MoneyLion Credit Monitoring Case Study
Problem:
Credit Monitoring helps users stay on top of their credit health — but data showed 65% of users who signed up never returned to check their credit score within the first 30 days. Our goal was to redesign the experience to increase ongoing engagement, provide actionable insights, and turn passive tracking into active credit-building habits.
Through user surveys and behavioral data, we uncovered key reasons for this drop-off:
Lack of clear value proposition — users didn’t understand why they should keep checking their score.
No proactive reminders — after signup, users received no prompts to return unless they actively remembered.

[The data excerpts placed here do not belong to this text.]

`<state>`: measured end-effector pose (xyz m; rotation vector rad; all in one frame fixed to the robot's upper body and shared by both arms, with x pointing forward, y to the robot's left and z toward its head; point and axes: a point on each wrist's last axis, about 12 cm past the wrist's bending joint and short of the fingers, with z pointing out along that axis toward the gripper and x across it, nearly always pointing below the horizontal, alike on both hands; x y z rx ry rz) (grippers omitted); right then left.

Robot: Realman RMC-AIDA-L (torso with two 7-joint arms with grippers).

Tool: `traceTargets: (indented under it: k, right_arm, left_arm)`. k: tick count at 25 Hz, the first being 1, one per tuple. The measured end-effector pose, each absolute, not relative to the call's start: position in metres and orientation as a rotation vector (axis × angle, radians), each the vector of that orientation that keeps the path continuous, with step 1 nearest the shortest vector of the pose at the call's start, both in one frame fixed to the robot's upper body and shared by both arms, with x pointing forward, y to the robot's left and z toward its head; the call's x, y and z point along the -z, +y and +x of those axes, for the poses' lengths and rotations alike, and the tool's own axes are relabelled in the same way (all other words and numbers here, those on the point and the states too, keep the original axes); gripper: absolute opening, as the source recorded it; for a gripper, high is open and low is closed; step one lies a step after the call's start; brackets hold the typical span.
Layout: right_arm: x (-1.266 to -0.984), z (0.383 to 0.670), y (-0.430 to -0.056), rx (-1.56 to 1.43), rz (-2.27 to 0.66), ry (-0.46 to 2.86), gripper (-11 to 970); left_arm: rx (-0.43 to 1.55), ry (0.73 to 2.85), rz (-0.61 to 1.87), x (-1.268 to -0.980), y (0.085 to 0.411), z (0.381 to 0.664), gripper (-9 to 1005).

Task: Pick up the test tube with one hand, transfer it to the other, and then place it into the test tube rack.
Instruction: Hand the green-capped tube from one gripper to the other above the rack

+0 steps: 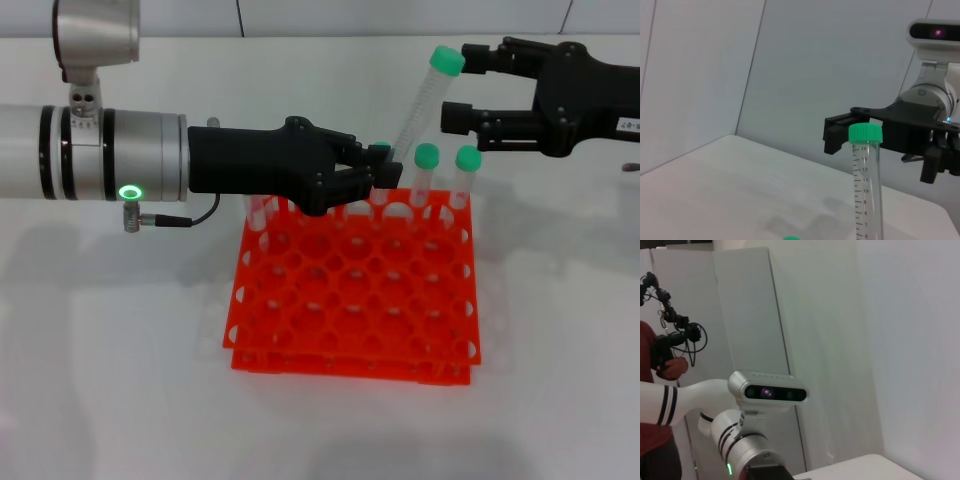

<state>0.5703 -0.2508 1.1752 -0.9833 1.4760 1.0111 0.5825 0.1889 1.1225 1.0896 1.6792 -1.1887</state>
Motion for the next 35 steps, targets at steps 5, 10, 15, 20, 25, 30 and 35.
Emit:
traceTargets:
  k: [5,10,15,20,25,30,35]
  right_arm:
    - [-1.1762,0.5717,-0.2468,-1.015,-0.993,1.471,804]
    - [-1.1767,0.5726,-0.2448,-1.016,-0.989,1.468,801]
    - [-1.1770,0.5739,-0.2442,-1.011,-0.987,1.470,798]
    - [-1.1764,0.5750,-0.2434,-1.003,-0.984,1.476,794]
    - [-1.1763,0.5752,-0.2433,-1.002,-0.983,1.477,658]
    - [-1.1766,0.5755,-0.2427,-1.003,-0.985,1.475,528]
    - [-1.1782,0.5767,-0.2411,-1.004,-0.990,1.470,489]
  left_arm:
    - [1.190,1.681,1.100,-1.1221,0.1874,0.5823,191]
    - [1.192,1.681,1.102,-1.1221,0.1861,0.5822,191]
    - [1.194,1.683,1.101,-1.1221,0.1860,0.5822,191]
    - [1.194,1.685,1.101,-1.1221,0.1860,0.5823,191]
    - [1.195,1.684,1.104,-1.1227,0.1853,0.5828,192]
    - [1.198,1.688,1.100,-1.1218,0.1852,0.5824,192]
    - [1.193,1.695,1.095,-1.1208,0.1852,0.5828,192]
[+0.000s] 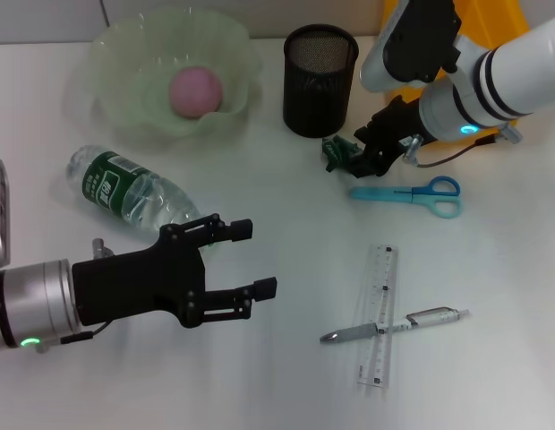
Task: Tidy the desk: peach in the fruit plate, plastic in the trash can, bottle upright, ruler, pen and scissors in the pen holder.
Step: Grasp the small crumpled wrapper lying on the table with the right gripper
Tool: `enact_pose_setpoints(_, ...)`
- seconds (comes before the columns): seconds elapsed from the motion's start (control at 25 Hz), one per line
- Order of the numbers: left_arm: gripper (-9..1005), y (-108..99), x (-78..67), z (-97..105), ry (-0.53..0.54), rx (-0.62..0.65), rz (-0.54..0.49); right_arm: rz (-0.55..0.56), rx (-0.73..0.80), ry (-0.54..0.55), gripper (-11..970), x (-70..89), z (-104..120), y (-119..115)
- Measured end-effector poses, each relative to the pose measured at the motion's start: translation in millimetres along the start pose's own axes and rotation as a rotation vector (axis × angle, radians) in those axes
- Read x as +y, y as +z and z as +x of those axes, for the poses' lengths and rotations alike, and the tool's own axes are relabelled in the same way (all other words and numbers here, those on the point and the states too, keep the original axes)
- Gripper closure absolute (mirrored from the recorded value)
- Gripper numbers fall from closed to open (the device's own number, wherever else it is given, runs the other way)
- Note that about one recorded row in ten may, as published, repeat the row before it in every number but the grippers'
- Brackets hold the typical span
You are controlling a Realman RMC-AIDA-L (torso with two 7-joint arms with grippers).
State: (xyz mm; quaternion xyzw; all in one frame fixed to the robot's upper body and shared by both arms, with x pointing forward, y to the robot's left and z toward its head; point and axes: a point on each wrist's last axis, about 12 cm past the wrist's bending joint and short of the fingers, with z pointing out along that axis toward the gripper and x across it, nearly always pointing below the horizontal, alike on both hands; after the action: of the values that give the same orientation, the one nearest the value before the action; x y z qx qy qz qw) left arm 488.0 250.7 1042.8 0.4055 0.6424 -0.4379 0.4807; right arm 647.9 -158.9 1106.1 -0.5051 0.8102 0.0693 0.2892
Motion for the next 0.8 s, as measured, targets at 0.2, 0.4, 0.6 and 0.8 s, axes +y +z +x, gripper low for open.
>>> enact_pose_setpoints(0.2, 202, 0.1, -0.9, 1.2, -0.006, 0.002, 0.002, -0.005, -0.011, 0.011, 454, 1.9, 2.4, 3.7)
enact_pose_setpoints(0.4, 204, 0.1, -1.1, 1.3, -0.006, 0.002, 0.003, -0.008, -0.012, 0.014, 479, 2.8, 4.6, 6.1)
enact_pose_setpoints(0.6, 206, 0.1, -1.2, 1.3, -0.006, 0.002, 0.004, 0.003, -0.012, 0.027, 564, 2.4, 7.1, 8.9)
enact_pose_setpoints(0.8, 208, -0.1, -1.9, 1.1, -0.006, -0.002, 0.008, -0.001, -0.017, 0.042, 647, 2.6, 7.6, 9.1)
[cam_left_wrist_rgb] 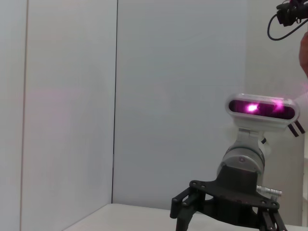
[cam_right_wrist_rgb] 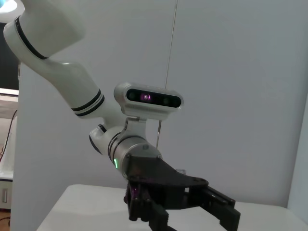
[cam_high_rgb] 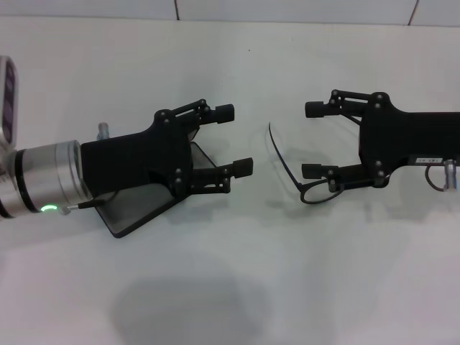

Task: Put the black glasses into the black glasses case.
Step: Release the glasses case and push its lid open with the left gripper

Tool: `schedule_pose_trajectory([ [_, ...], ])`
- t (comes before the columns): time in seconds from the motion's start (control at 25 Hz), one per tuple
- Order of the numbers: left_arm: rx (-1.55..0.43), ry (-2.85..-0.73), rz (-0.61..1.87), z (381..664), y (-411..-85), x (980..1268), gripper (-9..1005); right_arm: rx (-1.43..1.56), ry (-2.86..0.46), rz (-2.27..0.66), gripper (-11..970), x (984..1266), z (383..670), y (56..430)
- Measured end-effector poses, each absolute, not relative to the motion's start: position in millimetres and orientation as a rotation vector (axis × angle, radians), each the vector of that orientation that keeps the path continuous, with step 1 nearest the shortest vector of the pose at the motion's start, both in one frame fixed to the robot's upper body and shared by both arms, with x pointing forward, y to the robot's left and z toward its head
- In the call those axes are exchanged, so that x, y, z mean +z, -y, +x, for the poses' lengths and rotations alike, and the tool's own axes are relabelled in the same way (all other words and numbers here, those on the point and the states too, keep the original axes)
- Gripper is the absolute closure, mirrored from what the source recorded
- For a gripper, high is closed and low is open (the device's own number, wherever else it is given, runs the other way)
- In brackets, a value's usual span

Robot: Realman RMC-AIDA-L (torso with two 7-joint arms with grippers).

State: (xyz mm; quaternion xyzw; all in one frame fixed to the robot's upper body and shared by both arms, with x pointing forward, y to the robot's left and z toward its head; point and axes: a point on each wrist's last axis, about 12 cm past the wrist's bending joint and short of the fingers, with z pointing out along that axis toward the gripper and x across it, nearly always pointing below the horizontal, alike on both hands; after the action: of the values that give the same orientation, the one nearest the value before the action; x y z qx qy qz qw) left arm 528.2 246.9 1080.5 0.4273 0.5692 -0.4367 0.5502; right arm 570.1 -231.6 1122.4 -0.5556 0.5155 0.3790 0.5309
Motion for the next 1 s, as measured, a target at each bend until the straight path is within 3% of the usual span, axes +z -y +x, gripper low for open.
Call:
schedule_pose_trajectory([
  [0.36,-1.008,-1.364,0.934,532.0,-256.0,1083.7,132,0.893,-1.236,-1.321,104,1121.2,569.0,234.4],
  [0.76,-0.869,-1.7,0.795,549.1,-307.6,1095.8,144,0.881,-1.249,-1.312,103,1118.3,565.2,241.2],
  [1.0,-0.852,-1.801,0.847,542.4,-315.7,1090.4,152,0.875,-1.254,-1.311,104,1118.1,565.4,242.7],
])
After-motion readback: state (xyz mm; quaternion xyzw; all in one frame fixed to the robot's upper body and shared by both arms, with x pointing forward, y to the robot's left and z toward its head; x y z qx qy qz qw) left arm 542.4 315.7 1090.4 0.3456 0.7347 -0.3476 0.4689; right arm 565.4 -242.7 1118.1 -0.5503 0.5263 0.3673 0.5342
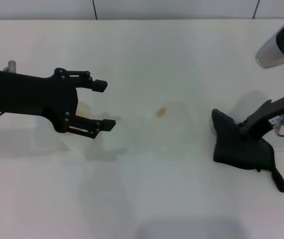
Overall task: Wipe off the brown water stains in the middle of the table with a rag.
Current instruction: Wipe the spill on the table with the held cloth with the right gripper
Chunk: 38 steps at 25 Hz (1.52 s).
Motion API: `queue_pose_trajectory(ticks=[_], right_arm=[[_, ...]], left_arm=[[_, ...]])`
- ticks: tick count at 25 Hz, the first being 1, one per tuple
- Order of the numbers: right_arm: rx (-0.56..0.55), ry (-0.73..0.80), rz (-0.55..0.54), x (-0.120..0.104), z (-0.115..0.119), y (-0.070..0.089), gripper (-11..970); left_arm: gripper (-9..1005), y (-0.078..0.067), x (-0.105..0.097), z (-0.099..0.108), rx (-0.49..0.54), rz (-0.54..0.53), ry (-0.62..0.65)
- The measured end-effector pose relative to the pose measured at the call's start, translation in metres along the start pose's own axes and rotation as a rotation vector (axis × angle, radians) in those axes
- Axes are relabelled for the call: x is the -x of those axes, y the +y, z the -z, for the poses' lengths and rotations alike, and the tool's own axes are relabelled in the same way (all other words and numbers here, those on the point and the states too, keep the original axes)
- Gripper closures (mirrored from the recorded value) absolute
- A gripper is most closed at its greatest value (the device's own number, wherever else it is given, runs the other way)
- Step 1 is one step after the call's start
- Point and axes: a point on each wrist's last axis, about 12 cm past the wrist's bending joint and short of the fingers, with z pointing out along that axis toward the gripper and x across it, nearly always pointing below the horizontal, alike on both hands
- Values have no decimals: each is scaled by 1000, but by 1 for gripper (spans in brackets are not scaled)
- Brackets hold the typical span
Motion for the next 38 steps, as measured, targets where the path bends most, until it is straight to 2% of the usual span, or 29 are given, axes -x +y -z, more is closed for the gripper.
queue_pose_trajectory(ticks=[22,27,38], right_arm=[[13,2,-26,-16,12,-11,854],[50,-12,17,-8,7,1,834],[114,-63,217,44,-12,44,860]], left_arm=[[109,0,1,-1,-5,5,3],[109,1,3,-2,-7,3,2],[109,1,3,-2,-7,-1,-2]])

Information overload — for users who did check, many felt overwhelmed by complex charts and jargon-heavy explanations.
Core insight:
Credit Monitoring felt like a passive tool to users — not an active resource they could use to improve their financial health.
Solution:
To address this, we focused on repositioning Credit Monitoring as a personalized, actionable tool — helping users engage early and often.
Results:
Monthly active users (MAU) for Credit Monitoring increased from 15% to 38% of total sign-ups — a 23% lift in engagement.
Credit score checks within 30 days of sign-up rose from 35% to 68% — nearly doubling early engagement.
Actions taken to improve credit (e.g., lowering credit utilization, paying off debt) increased from 22% to 45% of engaged users.
Before
After
To ensure the users stay engaged beyond the first interaction, I added weekly credit check reminders. This not only prompt users to check their score but also provide personalized insights and actionable tips — helping turn Credit Monitoring into a useful, ongoing habit rather than a one-time check.
Weekly Email
Create dynamic, personalized emails that adapt based on a user’s credit health — whether they are in good standing or need to take action — while keeping tone supportive and encouraging ongoing engagement.
Push notifications
The problem:
Lack of clear meaning upfront
→ The graph shows fluctuations, but no context or explanation of why the score changed or what impacted it.Passive data, no actionable insight
→ Simply tracking a number without suggesting actions to improve it.No breakdown of credit factors
→ Users cannot see what contributes to their score (e.g., payment history, utilization).
Changes:
Immediate visual feedback on score health
→ Color-coded credit score wheel makes it instantly clear if the user’s score is poor, fair, good, or excellent.Contextual explanation of score change
→ Provides positive reinforcement and a direct link between user actions and outcomes.Breakdown of credit factors
→ Shows what’s working and what needs improvement, giving users actionable clarity and focus.Next steps with personalized credit offers
→ Offers tailored to user’s credit score (e.g., Credit Builder Loan), aligned to their needs.Educational content integration
→ Videos under "Grow your credit" section help users learn how to build or maintain their credit score.
Variation 1: Positive Credit Health (Score 720, Utilization 5%)
Problem
→ Users in good standing may feel there’s no reason to keep checking their credit, risking drop-off over time.
→ Without positive reinforcement, users don’t see value in maintaining good habits.
Solution
→ Celebrate their good standing with language like "Nice work! Your credit score is in top shape."
→ Reinforce credit habits by highlighting good behaviors (e.g., "Low utilization shows lenders you're in control").
→ Frame monitoring as a smart habit (e.g., "Consistent monitoring is a smart habit!").
→ Offer low-pressure CTAs to check details, keeping engagement light but ongoing.
Variation 2: At-Risk Credit Health (Score 600, Utilization 59%)
Problem
→ Users with lower scores and high utilization may feel discouraged or overwhelmed.
→ No context or guidance could leave users confused about how to improve.
Solution
→ Supportive framing of low score: "Small steps could lead to big changes over time. Let’s help build your credit!"
→ Actionable explanation of utilization problem: "Your credit utilization is higher than the recommended 30%, and this could negatively impact your credit score."
→ Encourage action without blame — offering insights and opportunities to improve.
→ Urgent but supportive tone nudging users to review details and take steps: "Take this time to review your changes."